In football, it’s called a reverse field. A quarterback suddenly changes direction and heads out into new territory. That’s what Genesco did April Fool’s Day when it bought a 481-store retailer called Hat World. At first, it seems far away from shoes, the business on which Genesco was built.

But, over the past decade, Genesco has shucked off its manufacturing divisions, turning itself into a mall-based shoe retailer. Ironically for such a venerable company, its Journeys and JourneysKidz stores take direct aim at the fickle niche of teen fashion, where style trumps utility, changing from month to month and area to area.

As the mall stores took off, the company’s long moribund stock performed a near miraculous recovery, and the company preached concentration on its core theme. Then why would they mess with success, particularly since other earlier acquisitions (Mitre soccer paraphernalia comes to mind) didn’t work out? And why baseball caps?

No matter. With Hat World, Genesco is back to expanding, this time around its new main theme: a mall-based retailer serving “distinctive customer lifestyles,” says Hal Pennington, president and CEO of the Nashville company.

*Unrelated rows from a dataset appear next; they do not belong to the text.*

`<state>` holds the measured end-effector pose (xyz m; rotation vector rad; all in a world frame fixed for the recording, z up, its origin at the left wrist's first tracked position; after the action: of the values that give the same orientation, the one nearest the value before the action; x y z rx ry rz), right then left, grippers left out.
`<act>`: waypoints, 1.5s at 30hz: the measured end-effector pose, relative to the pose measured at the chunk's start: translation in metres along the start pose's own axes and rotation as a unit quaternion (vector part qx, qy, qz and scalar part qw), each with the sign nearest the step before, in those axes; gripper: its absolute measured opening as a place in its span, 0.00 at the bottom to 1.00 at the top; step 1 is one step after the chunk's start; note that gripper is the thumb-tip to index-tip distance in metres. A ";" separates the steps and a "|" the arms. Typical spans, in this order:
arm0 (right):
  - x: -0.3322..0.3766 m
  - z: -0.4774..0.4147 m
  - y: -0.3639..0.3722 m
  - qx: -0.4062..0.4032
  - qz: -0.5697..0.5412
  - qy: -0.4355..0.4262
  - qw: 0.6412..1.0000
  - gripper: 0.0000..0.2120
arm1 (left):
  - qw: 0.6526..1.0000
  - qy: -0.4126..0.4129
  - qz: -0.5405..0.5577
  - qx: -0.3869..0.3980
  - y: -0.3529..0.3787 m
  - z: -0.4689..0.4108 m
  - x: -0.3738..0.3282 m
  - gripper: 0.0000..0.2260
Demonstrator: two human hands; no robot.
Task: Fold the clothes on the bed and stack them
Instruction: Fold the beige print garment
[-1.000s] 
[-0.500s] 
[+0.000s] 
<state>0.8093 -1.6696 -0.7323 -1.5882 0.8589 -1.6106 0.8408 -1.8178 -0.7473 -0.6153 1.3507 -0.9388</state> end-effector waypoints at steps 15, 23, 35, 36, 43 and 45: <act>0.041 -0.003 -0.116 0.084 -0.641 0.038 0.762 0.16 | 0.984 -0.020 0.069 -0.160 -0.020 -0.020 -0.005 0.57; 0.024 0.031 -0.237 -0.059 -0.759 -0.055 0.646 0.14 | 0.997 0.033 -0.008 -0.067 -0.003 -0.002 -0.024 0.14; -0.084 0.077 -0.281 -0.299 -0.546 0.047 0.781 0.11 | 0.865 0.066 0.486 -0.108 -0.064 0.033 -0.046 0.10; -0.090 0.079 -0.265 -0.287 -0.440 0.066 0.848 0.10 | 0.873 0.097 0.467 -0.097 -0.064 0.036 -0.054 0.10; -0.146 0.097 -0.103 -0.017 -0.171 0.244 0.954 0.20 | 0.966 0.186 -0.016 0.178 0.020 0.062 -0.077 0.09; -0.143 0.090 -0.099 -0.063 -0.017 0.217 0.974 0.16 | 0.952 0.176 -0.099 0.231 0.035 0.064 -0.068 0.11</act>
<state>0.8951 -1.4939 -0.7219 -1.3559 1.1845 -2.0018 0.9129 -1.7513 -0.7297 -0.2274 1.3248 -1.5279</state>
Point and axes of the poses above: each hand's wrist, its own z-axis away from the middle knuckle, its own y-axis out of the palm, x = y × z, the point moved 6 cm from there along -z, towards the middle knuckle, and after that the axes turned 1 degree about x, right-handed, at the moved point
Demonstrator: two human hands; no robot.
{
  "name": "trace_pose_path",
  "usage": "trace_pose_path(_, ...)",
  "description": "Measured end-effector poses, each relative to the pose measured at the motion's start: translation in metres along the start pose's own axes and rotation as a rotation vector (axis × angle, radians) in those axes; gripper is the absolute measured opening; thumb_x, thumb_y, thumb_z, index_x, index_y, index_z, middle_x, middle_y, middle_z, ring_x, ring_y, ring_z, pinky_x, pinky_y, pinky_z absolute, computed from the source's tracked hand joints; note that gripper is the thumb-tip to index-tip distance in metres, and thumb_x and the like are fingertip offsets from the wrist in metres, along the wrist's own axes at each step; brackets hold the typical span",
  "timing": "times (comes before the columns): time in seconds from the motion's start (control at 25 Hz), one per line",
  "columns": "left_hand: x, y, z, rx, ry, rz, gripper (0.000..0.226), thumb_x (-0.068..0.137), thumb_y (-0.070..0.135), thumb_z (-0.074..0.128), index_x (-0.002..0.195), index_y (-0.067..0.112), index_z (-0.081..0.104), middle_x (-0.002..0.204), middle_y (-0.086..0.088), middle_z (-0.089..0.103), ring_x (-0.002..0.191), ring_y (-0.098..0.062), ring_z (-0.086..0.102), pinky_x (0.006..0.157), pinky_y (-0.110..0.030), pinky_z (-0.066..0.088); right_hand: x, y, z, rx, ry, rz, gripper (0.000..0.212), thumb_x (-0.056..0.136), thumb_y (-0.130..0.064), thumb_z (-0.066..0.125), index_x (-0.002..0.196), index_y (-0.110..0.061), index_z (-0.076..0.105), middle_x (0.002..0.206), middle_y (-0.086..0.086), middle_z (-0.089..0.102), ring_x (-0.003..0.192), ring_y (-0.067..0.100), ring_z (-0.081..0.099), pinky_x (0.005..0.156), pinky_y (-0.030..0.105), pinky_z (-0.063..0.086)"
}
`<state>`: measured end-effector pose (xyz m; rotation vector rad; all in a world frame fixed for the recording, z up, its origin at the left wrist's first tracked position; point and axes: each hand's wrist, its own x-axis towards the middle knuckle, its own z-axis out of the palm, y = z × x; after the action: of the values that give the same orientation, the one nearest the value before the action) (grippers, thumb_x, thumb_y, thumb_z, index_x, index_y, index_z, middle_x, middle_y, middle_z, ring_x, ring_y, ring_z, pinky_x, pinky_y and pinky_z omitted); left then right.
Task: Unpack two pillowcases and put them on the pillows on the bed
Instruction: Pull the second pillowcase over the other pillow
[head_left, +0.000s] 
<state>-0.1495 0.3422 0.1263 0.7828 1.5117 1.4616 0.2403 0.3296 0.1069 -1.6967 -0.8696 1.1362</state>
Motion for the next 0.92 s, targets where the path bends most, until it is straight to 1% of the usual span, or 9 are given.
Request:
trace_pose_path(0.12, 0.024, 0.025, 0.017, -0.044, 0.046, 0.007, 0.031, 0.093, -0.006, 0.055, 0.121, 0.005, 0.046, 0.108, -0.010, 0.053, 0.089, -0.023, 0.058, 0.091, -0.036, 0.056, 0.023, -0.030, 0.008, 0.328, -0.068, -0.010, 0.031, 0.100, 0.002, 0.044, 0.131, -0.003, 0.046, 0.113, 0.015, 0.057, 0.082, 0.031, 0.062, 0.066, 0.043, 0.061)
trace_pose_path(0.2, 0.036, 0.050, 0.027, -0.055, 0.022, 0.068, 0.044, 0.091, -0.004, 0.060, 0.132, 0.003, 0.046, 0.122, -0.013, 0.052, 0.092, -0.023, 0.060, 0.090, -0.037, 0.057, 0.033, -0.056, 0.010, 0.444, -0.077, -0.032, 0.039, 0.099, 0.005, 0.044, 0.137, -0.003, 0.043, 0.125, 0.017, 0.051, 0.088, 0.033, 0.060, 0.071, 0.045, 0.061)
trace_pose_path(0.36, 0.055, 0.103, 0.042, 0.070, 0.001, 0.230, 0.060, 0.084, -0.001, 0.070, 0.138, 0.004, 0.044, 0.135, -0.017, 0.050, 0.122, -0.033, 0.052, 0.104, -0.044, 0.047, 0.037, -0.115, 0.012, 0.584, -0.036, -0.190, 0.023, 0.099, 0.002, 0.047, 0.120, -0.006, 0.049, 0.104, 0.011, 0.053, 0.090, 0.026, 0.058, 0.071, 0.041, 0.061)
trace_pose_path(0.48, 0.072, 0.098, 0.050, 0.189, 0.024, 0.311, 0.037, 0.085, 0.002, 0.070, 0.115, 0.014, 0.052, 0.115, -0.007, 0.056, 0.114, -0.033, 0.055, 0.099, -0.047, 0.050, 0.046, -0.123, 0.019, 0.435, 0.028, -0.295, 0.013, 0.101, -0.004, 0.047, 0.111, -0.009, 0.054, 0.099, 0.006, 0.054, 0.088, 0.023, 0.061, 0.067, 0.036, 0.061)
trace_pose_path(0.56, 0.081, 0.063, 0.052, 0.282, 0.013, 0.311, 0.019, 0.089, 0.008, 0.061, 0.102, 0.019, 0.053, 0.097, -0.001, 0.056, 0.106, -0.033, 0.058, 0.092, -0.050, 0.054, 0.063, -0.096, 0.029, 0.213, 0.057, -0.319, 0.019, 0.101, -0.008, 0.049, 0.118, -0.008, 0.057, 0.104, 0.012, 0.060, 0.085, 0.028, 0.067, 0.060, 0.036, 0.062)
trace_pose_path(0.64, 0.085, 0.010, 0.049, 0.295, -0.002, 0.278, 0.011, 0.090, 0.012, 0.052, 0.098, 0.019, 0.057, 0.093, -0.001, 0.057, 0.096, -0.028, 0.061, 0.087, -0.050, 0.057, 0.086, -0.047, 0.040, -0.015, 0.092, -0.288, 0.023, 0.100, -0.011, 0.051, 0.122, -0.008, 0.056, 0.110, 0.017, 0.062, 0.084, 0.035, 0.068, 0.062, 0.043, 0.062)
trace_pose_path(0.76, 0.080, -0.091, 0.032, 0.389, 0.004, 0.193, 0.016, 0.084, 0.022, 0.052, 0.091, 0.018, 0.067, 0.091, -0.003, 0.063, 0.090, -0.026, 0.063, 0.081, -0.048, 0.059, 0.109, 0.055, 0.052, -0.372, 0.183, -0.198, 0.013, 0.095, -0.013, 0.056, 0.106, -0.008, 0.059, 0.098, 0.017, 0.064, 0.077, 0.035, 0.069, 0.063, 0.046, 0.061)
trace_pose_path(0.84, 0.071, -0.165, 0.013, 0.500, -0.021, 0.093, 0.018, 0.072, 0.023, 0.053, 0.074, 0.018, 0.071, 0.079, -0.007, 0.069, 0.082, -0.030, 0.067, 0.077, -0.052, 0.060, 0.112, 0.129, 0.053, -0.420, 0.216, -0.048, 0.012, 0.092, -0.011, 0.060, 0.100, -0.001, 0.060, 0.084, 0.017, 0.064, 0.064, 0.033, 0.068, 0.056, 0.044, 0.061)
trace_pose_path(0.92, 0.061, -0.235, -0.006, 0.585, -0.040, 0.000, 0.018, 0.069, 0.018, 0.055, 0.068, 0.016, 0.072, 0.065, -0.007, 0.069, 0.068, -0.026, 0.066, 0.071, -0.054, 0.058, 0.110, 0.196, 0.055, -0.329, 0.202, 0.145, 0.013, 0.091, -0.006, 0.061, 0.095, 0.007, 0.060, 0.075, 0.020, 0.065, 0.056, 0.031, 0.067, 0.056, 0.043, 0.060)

“Hat World is a high-margin, high-growth business,” he says in explaining the acquisition. Its operating margin was nearly 10% in the recent fiscal year, with sales rising 27% to $200 million. “Hat World is dominant in its field, seven times larger than its largest competitor.”

The stores themselves are just 700 square feet apiece—about a third the size of a typical Genesco store. They sell about $600 worth of merchandise per square foot against something in the “high four hundreds” for Genesco’s other stores. “There’s no back room,” Pennington says. “Inventory is shipped daily, usually by overnight express.”

Genesco paid Hat World’s owners—including Bluestem Capital in South Dakota and SKM Growth Investors, a Dallas firm that made 4.5 times its investment in 2.5 years—$177 million. That amount includes Hat World’s $12 million in cash. Almost $100 million of that is carried as goodwill on the company’s books.

Still, David Campbell, retail analyst with Davenport & Co., says Genesco didn’t overpay, given the growth of Hat World and the premium paid for acquisitions. The price was 8.6 times last year’s earnings before interest expense and taxes. In April, the first month under its new corporate parent, Hat World’s same-store sales rose 20%.

Pennington says Hat World will add about 10 or 15 cents to this year’s bottom line.

Hat World’s management and buying operations will remain in Indianapolis, “because we know how delicate that chemistry is,” Pennington says, but some of the support operations like leasing and construction may see some “integration” with Genesco’s Nashville headquarters.

In keeping with the “growth” theme, Hat World will open about 50 new stores this year, all under the “Lids” name. (Lids is one of three Hat World brands, each functionally identical.)

So, Hat World isn’t a leap off the cliff for Genesco, but one more step away from shoe manufacturing into fashion retailing. The shoe company’s growth rate has flattened over the past couple of years, with collateral damage to the stock price. If baseball caps provide Genesco with the earnings boost that Skeechers sneakers once did, management will be happy to doff their hats in gratitude.